The likelihood of the data (in terms of difference or relationship found) being DUE TO A RANDOM CHANCE IS LESS THAN OR EQUAL TO 5%).
-There is a 5% CHANCE THAT THE NULL HYPOTHESIS IS TRUE.
If psychologists used a 0.01 level of probability, what % likelihood would there be that results were due to random chance?
1% LIKELIHOOD THAT RESULTS ARE DUE TO RANDOM CHANCE.
What are the three different significant levels psychologists tend to use?
p<0.10 or 10% - RARELY USED (this is too relaxed).
p<0.05 or 5% - THIS IS MOST COMMON IN PSYCHOLOGY RESEARCH.

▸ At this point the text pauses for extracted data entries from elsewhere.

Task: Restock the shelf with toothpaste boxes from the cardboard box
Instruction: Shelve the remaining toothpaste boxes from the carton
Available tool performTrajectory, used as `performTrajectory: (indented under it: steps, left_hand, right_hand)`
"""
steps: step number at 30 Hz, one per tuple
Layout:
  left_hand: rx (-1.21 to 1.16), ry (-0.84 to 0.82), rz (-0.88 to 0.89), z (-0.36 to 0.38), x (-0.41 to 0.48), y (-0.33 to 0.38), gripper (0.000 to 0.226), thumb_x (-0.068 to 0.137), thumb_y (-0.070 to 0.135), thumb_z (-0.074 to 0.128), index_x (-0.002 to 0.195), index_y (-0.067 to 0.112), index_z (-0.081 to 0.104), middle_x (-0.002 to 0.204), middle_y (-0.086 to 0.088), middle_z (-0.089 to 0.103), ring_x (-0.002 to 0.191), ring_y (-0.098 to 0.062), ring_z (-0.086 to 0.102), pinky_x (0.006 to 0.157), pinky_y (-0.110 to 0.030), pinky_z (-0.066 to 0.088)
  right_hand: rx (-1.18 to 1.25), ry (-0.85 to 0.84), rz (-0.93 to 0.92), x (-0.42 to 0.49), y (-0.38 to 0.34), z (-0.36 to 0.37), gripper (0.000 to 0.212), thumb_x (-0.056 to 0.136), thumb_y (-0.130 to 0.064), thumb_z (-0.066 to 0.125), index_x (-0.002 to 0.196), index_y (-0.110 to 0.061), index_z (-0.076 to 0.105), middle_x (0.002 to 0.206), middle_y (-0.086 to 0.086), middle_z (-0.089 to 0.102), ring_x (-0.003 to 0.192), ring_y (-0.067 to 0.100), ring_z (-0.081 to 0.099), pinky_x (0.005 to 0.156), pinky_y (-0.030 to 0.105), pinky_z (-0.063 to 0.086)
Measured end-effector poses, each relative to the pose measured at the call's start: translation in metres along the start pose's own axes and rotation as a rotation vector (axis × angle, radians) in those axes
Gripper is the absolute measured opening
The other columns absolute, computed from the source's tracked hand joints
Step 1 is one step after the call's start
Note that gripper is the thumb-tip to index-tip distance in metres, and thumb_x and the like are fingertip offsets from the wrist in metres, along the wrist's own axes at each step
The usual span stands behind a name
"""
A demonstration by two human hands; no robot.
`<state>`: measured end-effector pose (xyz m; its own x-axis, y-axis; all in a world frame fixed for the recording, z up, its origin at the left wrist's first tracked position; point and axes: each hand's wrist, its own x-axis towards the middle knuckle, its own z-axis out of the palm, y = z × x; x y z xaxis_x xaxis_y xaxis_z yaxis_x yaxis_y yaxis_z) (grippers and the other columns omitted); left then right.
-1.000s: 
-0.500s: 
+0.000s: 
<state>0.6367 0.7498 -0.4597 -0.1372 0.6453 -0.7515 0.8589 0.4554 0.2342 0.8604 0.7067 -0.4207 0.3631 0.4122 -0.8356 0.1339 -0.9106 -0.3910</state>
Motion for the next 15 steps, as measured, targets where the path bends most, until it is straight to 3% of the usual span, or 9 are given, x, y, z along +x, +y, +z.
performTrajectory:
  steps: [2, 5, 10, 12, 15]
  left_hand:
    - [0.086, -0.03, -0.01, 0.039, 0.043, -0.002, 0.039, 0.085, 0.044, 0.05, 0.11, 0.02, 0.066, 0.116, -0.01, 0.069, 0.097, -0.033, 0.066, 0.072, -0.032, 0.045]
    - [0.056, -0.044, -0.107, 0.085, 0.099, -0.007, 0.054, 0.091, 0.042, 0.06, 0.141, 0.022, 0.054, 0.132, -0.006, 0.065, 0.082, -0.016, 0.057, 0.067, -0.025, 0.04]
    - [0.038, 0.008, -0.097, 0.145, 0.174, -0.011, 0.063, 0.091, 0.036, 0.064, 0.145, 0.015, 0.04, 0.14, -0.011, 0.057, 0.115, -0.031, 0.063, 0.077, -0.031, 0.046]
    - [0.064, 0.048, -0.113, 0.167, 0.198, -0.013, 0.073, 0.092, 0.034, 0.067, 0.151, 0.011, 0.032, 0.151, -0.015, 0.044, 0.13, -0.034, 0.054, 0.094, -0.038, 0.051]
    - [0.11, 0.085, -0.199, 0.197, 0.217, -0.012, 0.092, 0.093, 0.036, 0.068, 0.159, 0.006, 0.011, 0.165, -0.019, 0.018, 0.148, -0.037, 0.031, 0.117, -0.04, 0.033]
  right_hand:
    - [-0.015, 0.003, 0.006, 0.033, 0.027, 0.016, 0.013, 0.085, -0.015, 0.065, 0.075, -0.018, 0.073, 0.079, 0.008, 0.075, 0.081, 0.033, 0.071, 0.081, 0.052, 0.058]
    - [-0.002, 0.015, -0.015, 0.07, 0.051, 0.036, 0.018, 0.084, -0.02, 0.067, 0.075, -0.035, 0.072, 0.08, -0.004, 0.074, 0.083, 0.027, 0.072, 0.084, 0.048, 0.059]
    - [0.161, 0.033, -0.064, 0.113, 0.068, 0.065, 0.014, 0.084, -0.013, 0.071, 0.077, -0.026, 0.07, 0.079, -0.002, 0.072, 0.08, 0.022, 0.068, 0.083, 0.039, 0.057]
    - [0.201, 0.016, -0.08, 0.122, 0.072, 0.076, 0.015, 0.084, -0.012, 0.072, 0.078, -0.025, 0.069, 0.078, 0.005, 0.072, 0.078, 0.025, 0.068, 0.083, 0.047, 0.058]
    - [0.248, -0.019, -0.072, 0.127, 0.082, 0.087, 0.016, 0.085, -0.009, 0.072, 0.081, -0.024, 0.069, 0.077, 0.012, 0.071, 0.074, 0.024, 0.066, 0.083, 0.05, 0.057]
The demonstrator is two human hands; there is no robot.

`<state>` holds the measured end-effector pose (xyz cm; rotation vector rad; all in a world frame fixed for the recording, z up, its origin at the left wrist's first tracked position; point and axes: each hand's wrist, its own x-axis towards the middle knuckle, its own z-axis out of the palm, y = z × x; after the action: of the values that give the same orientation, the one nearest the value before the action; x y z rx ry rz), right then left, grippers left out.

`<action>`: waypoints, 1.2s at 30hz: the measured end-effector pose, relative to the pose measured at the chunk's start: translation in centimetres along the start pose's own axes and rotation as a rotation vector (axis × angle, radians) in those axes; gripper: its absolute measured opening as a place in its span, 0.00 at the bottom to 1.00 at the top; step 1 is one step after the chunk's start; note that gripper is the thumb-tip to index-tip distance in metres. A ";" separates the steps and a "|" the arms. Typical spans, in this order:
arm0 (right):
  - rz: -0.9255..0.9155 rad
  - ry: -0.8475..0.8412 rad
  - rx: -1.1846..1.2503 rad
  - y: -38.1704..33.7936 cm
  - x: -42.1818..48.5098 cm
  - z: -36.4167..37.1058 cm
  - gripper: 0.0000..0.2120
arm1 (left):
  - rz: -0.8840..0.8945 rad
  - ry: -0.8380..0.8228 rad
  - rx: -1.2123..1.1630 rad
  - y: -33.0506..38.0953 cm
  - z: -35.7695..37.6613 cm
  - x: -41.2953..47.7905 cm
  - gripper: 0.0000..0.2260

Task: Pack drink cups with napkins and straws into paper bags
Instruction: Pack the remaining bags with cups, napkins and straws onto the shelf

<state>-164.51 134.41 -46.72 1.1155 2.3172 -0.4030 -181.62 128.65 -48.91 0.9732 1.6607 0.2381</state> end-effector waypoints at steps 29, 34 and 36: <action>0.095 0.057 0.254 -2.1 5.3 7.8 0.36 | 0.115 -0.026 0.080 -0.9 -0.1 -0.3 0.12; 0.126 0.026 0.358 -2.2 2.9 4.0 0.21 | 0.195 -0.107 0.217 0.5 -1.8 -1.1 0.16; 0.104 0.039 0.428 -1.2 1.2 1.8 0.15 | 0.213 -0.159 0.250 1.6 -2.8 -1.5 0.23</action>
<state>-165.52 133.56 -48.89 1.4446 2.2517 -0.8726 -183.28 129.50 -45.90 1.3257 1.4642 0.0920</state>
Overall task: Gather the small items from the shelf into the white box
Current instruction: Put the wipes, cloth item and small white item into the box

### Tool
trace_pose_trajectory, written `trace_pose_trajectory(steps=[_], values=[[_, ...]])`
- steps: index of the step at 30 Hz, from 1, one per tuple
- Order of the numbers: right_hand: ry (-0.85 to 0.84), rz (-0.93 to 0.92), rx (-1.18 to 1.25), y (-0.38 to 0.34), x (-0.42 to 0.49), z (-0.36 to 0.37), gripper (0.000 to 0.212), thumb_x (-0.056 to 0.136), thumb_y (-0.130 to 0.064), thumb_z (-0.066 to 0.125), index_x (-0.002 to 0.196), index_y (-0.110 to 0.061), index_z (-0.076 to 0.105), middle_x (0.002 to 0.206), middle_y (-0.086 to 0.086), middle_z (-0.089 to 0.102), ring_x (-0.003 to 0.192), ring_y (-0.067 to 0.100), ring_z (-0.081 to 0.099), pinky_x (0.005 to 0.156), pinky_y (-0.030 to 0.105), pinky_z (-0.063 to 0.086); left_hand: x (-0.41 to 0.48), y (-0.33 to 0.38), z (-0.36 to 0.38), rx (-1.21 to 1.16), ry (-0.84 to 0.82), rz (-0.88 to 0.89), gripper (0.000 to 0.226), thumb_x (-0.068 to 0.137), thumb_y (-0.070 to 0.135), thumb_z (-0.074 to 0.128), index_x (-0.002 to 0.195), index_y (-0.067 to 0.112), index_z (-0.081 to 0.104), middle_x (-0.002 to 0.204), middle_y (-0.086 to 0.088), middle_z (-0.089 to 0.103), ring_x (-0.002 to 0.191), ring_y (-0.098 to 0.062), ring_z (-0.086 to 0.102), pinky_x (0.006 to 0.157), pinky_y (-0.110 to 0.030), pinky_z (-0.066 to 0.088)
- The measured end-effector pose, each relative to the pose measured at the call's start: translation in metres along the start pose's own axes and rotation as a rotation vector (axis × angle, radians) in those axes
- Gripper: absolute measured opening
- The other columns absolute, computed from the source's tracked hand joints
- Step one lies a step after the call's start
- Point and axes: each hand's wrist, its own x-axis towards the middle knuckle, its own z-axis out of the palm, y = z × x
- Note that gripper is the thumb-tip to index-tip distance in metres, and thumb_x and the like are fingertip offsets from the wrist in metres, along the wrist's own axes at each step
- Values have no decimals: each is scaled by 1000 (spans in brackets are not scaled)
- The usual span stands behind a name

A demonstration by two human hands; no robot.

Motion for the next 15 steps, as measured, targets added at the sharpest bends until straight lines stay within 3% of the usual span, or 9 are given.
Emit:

p<0.01 or 1% - THIS IS THE MOST STRINGENT –> OFTEN USED IN MEDICAL OR SAFETY CRITICAL SITUATIONS.
What is a TYPE ONE ERROR + How does it occur?
A TYPE I ERROR = A FALSE POSITIVE.
-A type I error occurs when a researcher CLAIMS SUPPORT FOR THE RESEARCH HYPOTHESIS WITH A SIGNIFICANT RESULT WHEN THE RESULTS WERE CAUSED BY RANDOM VARIABLES.
-The alternative hypothesis is ACCEPTED but results are NOT REALLY SIGNIFICANT.
-This occurs when the level of significance is TOO LENIENT - Sometimes called an error of optimism/ not cautious enough.
(e.g. You conclude that the drug intervention improved symptoms when it actually didn’t –> These improvements could have arisen from other random factors or measurement errors).
The boy who cried wolf –> FIRST everyone believed there was a wolf when there WAS NOT (Type 1).